In this work, we investigate the dynamics of wind turbine tip-vortex breakdown in a conventionally neutral atmospheric boundary layer (ABL). To this end, high-resolution data are collected from large-eddy simulations of a wind turbine operating within a neutral ABL and studied by means of proper orthogonal decomposition (POD) and Fourier analysis. The high resolution of the generated data in both space and time allows us to gain insight into the tip-vortex breakdown mechanisms by (i) capturing the energy modes of the coherent structures, (ii) studying their contribution to the tip-vortex breakdown through their power spectra functions and mean kinetic energy (MKE) flux, and (iii) analysing the growth rate of each contributing perturbation frequency along tip vortices.

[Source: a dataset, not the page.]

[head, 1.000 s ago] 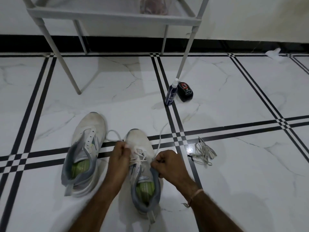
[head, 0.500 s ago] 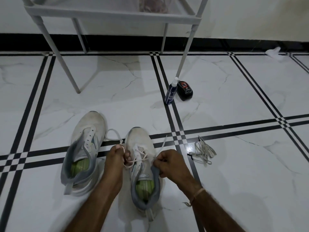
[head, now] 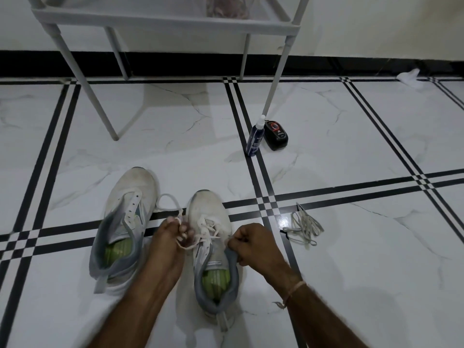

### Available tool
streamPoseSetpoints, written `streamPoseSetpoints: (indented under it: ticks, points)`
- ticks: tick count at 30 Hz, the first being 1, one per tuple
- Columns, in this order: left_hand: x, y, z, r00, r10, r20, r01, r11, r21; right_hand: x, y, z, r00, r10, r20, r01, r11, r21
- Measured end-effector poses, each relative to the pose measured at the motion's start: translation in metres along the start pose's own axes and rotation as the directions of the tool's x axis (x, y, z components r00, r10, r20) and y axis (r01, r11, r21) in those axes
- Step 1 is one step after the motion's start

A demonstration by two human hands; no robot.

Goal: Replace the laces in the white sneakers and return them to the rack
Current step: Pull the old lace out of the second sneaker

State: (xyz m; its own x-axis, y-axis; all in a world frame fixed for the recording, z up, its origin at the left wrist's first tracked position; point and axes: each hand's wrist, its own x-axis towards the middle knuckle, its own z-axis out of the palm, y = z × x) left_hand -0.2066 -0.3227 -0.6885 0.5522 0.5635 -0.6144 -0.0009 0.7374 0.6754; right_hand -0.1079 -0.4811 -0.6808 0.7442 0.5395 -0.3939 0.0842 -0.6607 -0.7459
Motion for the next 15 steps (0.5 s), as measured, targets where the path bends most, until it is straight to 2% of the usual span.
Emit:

Our analysis shows that under a fully turbulent scenario, the growth rate of perturbations along the tip vortices is largest for low wave numbers, i.e. long-wave perturbations. Additionally, the MKE flux reaches its highest value at two diameters downstream of the rotor plane, a behaviour that can be attributed to the coexistence of multiple interacting POD modes, with the streamwise vortex roller mode being the primary contributor to the total MKE flux budget, contributing approximately 24%. Finally, comparisons with a laminar, uniform flow scenario subject to a single-frequency perturbation highlight the differences between the two ambient flow conditions. In the non-turbulent, uniform flow scenario, the growth rate attains its maximum value at a wave number corresponding to the out-of-phase mutual-inductance mechanism, whereas the MKE flux exhibits local minima and maxima along the wake and at different downstream locations depending on the perturbation frequency. Our analyses suggest that the breakdown of the wind turbine tip vortices under a fully turbulent neutral ABL inflow is due to complex interactions across a range of excitation frequencies, in which the mutual-inductance instability may not be the dominant one. •LES of a wind turbine wake in a neutral ABL uncovers complex wake flow dynamics.•Atmospheric streamwise vortex rollers are important in re-energising the wake.•Perturbation growth rates in the wake do not follow the phase-based theory.•Breakdown is due to complex interactions across a range of excitation frequencies.•The mutual-inductance instability may not be the dominant instability in an ABL.